Vous insistez sur votre double ancrage : entreprise américaine, mais avec une équipe largement d’origine africaine. En quoi cela change-t-il la relation avec les partenaires locaux ?
Armand Tchokokam : Quand on entend “société technologique américaine”, on s’attend souvent à un certain profil. Quand nos partenaires burkinabè nous rencontrent, ils voient tout de suite que nous partageons les mêmes références, la même culture, les mêmes contraintes quotidiennes. Cela change profondément la relation : nous ne venons pas avec une posture de donneur de leçons, mais dans un esprit de partenariat, d’égal à égal. Résultat : les équipes locales adhèrent plus facilement aux solutions que nous proposons, et lorsqu’il y a des difficultés – il y en a toujours – on les affronte ensemble.
Cette proximité culturelle est un vrai avantage par rapport à des acteurs qui restent très éloignés du terrain. Elle explique aussi pourquoi nous sommes encore là, six ans après notre arrivée, alors que d’autres se sont retirés.
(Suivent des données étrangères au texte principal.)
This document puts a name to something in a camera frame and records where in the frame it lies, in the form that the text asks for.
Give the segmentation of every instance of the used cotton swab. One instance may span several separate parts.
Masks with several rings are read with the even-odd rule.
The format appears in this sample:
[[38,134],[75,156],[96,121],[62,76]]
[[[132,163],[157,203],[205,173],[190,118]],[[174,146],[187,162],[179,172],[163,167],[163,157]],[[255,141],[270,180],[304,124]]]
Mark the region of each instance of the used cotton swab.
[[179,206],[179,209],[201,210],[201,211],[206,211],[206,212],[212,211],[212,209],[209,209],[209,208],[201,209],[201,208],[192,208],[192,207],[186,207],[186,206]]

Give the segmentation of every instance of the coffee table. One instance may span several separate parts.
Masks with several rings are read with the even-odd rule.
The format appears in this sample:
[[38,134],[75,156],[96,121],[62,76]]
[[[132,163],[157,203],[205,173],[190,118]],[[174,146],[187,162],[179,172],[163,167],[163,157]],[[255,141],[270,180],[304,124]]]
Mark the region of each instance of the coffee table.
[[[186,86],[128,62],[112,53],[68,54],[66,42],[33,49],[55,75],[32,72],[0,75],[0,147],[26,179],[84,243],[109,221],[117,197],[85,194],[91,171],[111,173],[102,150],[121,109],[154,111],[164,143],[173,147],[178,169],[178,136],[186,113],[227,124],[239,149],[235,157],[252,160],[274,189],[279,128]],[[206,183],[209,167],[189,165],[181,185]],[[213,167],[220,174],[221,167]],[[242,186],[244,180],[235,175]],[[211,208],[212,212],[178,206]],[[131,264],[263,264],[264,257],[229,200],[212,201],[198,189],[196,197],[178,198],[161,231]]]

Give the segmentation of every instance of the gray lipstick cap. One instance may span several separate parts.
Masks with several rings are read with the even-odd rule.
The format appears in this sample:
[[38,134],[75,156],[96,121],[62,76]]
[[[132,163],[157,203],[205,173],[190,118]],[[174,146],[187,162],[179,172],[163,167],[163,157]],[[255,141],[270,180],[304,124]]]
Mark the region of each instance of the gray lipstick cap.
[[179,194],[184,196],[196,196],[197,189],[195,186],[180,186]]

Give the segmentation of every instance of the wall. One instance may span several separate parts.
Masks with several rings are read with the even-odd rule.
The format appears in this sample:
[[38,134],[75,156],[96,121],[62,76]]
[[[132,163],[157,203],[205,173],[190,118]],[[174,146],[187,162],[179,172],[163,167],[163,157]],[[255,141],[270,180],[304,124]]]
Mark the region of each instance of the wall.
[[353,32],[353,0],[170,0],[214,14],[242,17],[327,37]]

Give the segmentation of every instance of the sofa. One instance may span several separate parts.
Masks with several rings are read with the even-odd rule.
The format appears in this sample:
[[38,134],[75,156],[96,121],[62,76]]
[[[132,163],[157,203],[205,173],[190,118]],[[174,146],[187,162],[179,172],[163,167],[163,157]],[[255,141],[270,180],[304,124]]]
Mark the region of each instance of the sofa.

Vous êtes directeur financier, mais vous parlez beaucoup de technologie. Pourquoi cette implication si forte dans les aspects techniques ?
Armand Tchokokam : On ne peut pas faire de finance “depuis un bureau” quand on travaille dans la transformation digitale.
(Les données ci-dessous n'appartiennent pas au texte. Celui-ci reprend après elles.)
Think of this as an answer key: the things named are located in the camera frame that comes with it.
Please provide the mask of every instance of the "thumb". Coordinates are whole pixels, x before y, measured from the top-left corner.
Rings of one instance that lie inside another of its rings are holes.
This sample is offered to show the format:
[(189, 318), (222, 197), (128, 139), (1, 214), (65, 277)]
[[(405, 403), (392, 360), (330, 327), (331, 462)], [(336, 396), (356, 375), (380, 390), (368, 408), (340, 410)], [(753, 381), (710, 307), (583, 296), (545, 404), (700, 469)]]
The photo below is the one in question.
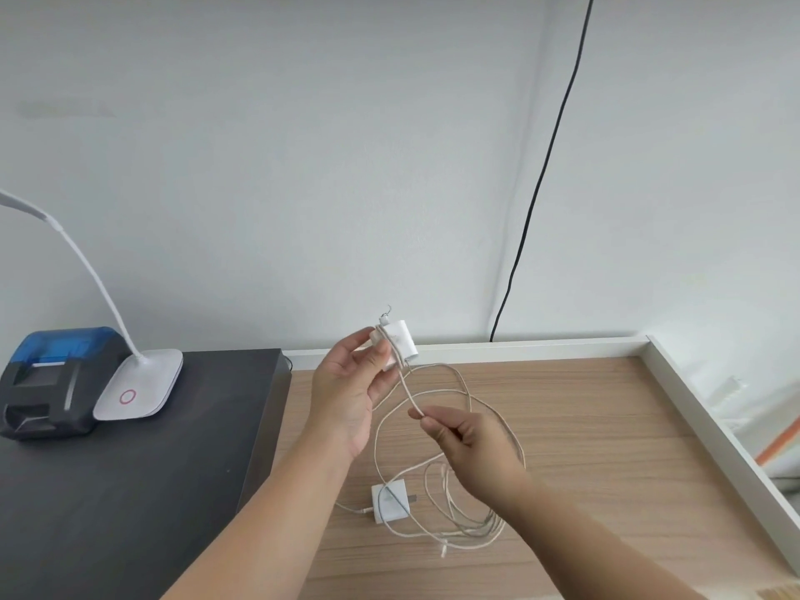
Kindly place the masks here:
[(461, 443), (461, 440), (456, 437), (455, 433), (436, 419), (432, 417), (423, 417), (419, 422), (419, 426), (439, 444), (448, 461), (456, 458), (464, 449), (464, 445)]
[(369, 387), (370, 383), (375, 379), (375, 376), (386, 366), (391, 351), (392, 347), (385, 339), (382, 339), (381, 342), (375, 345), (375, 347), (364, 356), (364, 359), (358, 363), (358, 368), (354, 375), (358, 383), (363, 384), (364, 387)]

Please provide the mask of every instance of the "wall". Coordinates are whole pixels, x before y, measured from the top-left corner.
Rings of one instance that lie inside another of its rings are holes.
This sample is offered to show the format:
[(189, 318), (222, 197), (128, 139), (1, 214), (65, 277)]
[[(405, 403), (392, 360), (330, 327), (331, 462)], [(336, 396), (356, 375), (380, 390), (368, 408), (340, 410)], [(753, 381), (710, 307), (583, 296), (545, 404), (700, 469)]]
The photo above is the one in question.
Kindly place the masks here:
[[(485, 340), (586, 0), (2, 0), (0, 184), (142, 347)], [(800, 0), (597, 0), (498, 339), (656, 333), (795, 380)], [(0, 213), (0, 360), (110, 323)]]

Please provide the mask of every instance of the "receipt printer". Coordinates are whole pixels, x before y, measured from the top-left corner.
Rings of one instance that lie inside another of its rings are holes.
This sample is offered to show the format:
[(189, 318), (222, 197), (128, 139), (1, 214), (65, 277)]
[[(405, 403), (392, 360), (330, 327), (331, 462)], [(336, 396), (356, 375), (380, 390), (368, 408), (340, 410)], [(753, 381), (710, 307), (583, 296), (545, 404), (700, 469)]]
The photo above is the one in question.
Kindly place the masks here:
[(108, 326), (29, 334), (0, 376), (0, 436), (91, 432), (95, 403), (129, 355), (125, 340)]

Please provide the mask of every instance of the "blue printer lid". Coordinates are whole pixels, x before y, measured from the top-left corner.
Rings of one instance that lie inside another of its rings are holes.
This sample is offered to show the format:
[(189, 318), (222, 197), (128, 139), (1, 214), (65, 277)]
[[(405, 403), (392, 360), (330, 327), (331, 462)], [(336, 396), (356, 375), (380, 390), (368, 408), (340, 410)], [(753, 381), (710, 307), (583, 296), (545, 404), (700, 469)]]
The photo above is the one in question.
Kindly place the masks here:
[(40, 330), (20, 343), (10, 363), (58, 364), (67, 358), (94, 357), (117, 332), (108, 326), (68, 330)]

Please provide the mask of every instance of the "white edge trim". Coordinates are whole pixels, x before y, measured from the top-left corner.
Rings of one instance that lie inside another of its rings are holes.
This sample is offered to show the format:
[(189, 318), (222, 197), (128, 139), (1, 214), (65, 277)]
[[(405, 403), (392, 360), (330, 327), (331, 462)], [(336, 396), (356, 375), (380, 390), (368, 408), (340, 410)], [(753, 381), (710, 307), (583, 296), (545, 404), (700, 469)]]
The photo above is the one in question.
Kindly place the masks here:
[[(512, 341), (505, 343), (450, 343), (417, 345), (419, 355), (412, 364), (510, 363), (525, 360), (573, 360), (578, 358), (624, 358), (637, 356), (650, 343), (647, 337), (599, 339), (558, 339), (555, 341)], [(294, 370), (313, 370), (328, 350), (283, 352)]]
[(795, 508), (786, 501), (727, 425), (720, 423), (708, 410), (655, 338), (650, 337), (642, 360), (767, 535), (770, 535), (795, 575), (800, 575), (800, 516)]
Je demande à mes équipes – et je m’applique la même règle – d’aller sur le terrain, de visiter les sites, de parler avec les bénéficiaires, de comprendre les difficultés. C’est seulement en voyant la réalité qu’on peut structurer des modèles économiques viables, dimensionner les investissements et bâtir des partenariats durables.
Pour moi, la plus grande récompense, ce n’est pas seulement de voir un projet financer un data center ou une nouvelle plateforme. C’est de voir un jeune avec cette lumière dans les yeux, qui découvre un nouveau métier, pose des questions pertinentes et se rend compte que sa vie peut changer grâce au numérique. À ce moment-là, je me dis que nous sommes à notre place, ici.